Filtering the records below, copy only those lines that include the word "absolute".
___ Data shown ___
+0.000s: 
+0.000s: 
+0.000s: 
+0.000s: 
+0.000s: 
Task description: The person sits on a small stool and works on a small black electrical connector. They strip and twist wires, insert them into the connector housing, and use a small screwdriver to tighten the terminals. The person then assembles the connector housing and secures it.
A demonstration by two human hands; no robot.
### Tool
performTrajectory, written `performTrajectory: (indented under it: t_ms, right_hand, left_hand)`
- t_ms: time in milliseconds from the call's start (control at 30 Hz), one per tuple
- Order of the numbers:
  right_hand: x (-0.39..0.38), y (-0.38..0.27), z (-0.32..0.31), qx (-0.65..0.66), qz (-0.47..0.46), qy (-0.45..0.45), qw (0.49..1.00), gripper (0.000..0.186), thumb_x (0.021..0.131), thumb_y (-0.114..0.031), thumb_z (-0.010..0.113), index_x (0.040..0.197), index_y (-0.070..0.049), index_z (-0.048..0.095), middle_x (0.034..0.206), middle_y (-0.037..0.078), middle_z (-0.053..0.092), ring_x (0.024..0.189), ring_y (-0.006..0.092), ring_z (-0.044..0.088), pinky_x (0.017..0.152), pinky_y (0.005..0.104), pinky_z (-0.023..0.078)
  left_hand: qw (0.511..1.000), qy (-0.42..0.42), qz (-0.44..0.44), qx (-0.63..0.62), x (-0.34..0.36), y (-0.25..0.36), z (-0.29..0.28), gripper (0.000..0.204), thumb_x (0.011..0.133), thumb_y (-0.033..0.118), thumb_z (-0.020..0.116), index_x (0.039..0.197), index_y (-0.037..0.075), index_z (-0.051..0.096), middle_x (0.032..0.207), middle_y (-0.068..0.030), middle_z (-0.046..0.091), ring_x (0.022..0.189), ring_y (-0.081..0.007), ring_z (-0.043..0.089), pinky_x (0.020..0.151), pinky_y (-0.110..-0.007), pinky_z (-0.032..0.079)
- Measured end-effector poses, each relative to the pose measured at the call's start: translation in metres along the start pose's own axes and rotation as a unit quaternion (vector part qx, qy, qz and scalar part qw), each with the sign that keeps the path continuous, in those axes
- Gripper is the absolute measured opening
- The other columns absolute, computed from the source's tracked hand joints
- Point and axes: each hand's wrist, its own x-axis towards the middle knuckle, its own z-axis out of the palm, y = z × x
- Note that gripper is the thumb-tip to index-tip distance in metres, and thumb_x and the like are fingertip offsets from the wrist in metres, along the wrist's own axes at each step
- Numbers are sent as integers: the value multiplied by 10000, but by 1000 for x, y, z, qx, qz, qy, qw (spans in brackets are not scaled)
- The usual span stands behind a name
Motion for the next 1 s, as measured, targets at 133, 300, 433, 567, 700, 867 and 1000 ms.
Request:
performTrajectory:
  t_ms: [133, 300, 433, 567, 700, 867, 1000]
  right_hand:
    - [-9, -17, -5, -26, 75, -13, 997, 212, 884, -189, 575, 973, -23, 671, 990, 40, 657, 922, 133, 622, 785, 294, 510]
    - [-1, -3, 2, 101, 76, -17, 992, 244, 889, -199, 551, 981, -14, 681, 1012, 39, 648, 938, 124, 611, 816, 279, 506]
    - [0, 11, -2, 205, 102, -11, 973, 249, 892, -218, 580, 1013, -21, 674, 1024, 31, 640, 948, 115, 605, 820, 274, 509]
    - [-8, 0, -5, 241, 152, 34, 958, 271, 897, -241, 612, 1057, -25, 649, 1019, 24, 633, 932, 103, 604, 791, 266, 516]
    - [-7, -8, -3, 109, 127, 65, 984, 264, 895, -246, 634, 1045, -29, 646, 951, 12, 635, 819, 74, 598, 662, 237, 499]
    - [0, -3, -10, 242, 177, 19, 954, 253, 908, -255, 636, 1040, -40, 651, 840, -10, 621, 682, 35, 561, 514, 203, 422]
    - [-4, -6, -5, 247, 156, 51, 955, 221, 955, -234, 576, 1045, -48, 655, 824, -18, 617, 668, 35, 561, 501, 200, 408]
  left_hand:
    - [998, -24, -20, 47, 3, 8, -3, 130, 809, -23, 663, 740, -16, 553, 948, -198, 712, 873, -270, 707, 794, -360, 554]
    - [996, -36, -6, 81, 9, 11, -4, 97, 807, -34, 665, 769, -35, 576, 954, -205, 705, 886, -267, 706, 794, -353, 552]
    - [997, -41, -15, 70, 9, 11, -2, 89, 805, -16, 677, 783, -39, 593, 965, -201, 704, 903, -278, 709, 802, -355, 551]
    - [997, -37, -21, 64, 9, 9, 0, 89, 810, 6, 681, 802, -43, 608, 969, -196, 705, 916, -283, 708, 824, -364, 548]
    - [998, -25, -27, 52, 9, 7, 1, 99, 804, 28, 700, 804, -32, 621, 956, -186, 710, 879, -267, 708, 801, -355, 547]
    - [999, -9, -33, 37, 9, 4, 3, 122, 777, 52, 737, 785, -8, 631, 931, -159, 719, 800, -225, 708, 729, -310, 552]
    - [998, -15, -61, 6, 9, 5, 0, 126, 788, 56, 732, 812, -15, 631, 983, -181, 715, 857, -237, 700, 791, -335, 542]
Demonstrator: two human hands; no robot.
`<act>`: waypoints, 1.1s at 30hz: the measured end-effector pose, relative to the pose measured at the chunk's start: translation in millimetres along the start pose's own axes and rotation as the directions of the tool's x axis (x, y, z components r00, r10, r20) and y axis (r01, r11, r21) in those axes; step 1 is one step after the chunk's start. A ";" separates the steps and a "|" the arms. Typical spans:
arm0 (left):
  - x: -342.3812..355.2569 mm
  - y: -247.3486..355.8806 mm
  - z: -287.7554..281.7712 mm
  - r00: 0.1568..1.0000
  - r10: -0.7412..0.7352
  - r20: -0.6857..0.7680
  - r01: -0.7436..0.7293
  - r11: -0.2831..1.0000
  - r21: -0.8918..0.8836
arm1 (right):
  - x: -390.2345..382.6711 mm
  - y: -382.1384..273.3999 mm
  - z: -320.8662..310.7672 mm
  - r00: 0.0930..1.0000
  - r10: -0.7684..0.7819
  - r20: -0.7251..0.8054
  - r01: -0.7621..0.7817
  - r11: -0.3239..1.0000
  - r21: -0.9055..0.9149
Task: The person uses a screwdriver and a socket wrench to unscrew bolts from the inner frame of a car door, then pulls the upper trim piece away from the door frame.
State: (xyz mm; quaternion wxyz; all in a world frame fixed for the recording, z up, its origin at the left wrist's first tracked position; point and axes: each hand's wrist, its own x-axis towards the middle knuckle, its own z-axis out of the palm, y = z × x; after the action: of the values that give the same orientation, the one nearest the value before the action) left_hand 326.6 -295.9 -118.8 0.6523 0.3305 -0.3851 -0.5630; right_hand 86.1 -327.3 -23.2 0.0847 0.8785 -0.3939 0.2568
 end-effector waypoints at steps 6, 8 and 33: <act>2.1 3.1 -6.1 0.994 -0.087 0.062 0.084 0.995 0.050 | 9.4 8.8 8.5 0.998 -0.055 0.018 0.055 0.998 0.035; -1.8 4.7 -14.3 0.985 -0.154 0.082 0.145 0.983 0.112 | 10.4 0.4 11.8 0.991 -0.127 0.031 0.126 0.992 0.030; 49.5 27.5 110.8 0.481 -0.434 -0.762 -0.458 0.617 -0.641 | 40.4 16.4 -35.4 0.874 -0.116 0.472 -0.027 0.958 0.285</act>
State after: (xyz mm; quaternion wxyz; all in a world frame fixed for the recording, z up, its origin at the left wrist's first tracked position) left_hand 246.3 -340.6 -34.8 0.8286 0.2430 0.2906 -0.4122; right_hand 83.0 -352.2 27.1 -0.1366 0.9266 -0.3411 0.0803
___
### [Final answer]
- Gripper is the absolute measured opening
- The other columns absolute, computed from the source's tracked hand joints

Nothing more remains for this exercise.